Libyan footballer (born 1994)

Mohamed Sadeg Dhou (محمد صادق ذو; born 20 June 1994) is a Libyan professional footballer who plays as a midfielder for Ukrainian club Chaika.

== Personal life ==
Born in Libya, Dhou and his family moved to Ukraine for work. He studied in an Arab school, and played football in the playground with his classmates. In the meantime, his parents returned to Libya, and Dhou remained to study at the institute.

== Career ==
Dhou began playing football for amateur club Lokomotyv Kyiv; noticed at a winter tournament by Chaika, Dhou initially refused to take part in a try-out.
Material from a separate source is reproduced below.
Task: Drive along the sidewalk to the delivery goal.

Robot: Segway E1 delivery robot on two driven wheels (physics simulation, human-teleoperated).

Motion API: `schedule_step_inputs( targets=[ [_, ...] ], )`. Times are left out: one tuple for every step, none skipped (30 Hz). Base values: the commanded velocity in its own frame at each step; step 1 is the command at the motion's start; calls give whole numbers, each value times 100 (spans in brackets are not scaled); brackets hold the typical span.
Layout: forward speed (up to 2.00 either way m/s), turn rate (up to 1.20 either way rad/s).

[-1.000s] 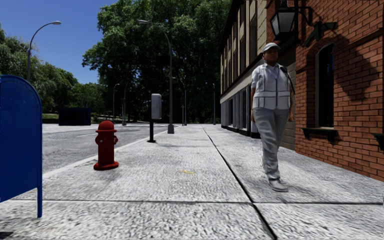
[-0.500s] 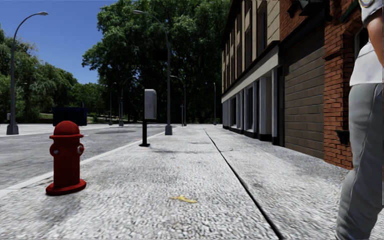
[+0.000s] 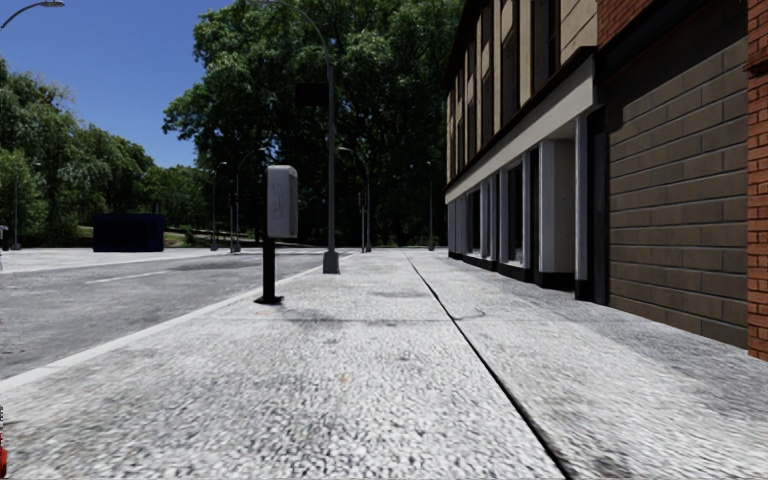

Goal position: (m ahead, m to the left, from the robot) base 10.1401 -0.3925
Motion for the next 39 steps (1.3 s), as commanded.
schedule_step_inputs(
  targets=[
    [200,-22],
    [200,-22],
    [200,-22],
    [200,-22],
    [200,-22],
    [200,-22],
    [200,-22],
    [200,-22],
    [200,-22],
    [200,-22],
    [200,-23],
    [200,-23],
    [200,-23],
    [200,-23],
    [200,-23],
    [200,-23],
    [200,-23],
    [200,-23],
    [200,-23],
    [200,-13],
    [200,0],
    [200,0],
    [200,0],
    [200,0],
    [200,0],
    [200,0],
    [200,0],
    [200,0],
    [200,0],
    [200,0],
    [200,0],
    [200,0],
    [200,0],
    [200,0],
    [200,0],
    [200,0],
    [200,0],
    [200,0],
    [200,0]
  ],
)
The two teams met each other once again: this time Dhou agreed to a try-out, and joined the Chaika.

In 2016–17 Dhou played five games in the Ukrainian Amateur League, and won the Ukrainian Amateur Cup. The following season, he helped his team gain promotion to the Ukrainian Second League, making his debut in the 2018–19 season on 22 July 2018, in a 3–0 away win against Bukovyna.